Enwo Oby Otu, Ibrahim Dina, Boughton Matthew, Coyle-Gilchrist Ian
Norwich Medical School, University of East Anglia, Norwich, UK
Neurology, Norfolk and Norwich University Hospital, Norwich, UK.
BMJ Case Rep. 2023 Jan 30;16(1):e252636. doi: 10.1136/bcr-2022-252636.

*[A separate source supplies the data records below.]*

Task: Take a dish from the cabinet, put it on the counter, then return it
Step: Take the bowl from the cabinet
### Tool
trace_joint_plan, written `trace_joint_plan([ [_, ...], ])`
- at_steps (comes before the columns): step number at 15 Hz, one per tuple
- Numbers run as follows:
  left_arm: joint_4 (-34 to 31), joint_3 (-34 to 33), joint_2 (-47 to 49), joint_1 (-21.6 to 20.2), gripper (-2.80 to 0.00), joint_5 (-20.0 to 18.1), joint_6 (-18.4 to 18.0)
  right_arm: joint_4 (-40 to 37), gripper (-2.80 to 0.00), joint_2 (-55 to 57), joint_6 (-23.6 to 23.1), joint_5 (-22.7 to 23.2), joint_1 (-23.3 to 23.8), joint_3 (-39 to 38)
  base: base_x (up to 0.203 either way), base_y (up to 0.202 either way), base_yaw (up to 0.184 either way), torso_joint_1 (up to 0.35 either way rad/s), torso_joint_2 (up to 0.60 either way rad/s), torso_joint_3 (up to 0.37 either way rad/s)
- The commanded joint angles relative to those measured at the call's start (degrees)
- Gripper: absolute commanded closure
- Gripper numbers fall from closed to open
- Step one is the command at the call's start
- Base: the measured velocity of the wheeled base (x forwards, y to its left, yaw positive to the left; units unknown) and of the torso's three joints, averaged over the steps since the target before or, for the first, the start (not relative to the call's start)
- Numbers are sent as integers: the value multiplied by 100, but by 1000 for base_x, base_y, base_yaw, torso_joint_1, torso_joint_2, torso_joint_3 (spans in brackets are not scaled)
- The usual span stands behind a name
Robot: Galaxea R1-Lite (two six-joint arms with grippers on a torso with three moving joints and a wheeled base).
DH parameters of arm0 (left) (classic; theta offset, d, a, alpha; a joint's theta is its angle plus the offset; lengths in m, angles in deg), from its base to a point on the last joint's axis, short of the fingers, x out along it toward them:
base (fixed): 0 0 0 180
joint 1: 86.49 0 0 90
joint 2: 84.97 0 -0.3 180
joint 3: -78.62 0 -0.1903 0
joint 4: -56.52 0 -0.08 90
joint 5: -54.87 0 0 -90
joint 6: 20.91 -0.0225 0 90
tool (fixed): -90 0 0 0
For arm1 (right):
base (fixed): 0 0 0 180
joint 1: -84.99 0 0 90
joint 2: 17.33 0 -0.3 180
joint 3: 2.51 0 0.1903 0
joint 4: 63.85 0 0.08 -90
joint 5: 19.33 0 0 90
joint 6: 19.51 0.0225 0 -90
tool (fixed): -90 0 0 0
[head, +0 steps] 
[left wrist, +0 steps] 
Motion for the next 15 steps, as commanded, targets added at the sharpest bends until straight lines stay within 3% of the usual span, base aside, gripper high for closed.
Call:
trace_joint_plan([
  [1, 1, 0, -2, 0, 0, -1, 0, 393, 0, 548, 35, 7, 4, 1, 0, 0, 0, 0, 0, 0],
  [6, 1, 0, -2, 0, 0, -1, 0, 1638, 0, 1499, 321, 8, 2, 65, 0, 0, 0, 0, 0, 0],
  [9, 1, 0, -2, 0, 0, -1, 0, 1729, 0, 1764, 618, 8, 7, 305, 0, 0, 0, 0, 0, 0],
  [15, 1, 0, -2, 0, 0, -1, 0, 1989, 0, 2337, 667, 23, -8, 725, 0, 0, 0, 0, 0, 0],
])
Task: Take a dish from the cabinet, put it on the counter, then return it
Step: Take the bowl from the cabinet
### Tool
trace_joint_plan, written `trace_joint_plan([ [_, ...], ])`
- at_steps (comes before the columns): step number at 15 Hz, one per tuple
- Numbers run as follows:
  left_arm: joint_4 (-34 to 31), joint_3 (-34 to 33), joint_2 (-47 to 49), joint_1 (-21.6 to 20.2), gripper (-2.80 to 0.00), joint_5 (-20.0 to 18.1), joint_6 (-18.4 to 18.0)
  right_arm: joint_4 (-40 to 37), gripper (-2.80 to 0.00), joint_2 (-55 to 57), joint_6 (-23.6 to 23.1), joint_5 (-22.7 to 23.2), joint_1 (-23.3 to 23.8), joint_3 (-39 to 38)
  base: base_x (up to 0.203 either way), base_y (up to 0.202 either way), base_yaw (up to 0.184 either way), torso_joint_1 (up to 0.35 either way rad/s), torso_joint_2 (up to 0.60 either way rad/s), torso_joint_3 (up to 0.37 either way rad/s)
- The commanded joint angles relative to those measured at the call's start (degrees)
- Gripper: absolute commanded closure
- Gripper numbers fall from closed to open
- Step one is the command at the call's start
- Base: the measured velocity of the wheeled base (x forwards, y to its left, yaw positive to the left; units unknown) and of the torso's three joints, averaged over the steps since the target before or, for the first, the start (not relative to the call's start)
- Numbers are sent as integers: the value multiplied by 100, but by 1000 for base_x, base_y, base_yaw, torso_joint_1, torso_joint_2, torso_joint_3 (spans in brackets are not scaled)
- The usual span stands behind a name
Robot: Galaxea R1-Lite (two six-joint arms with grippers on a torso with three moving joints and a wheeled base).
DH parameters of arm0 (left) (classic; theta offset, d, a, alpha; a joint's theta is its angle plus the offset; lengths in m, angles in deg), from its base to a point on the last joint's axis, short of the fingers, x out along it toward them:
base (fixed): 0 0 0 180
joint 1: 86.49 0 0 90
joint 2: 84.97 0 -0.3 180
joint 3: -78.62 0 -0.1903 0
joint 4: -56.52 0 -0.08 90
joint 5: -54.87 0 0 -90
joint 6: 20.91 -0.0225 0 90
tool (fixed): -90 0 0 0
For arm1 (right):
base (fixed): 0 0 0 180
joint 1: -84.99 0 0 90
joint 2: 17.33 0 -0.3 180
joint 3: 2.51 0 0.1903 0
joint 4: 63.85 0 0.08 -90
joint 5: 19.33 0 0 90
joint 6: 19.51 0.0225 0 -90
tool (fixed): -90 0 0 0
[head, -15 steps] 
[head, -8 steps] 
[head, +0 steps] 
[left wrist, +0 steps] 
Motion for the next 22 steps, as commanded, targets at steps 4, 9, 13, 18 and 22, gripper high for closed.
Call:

The varicella zoster virus (VZV) is a ubiquitous, neurotropic pathogen capable of reactivation from sensory ganglion cells to cause dermatomal herpes zoster infection, alongside a range of pathologies within the central nervous system. The presence of VZV cerebellitis without skin manifestations, however, is exceedingly rare in immunocompetent adults.We report a case of VZV cerebellitis in an immunocompetent woman in her 70s, in the absence of a rash. The patient presented with a 2-week history of progressive gait ataxia, headache and mild confusion. Serological tests and neuroimaging were unremarkable. Diagnosis was confirmed through cerebrospinal fluid (CSF) analysis which revealed lymphocytosis and the presence of VZV DNA on PCR analysis. The patient showed symptomatic improvement following empirical acyclovir treatment, corroborated by favourable CSF analysis 10 days post-treatment initiation.Infective aetiology, including VZV, should be considered in patients presenting with acute cerebellar ataxia, even in immunocompetent adults with an absence of dermatological signs.
水痘带状疱疹病毒(VZV)是一种普遍存在的嗜神经病原体,能够从感觉神经节细胞重新激活,导致皮节带状疱疹感染,同时还会引发一系列中枢神经系统病变。然而,在免疫功能正常的成年人中,无皮肤表现的VZV小脑炎极为罕见。我们报告一例70多岁免疫功能正常的女性发生VZV小脑炎且无皮疹的病例。该患者有2周进行性步态共济失调、头痛和轻度意识模糊的病史。血清学检查和神经影像学检查均无异常。通过脑脊液(CSF)分析确诊,该分析显示淋巴细胞增多,且PCR分析发现VZV DNA。经验性使用阿昔洛韦治疗后患者症状改善,治疗开始10天后CSF分析结果良好证实了这一点。对于出现急性小脑共济失调的患者,即使是没有皮肤病学体征的免疫功能正常的成年人,也应考虑包括VZV在内的感染性病因。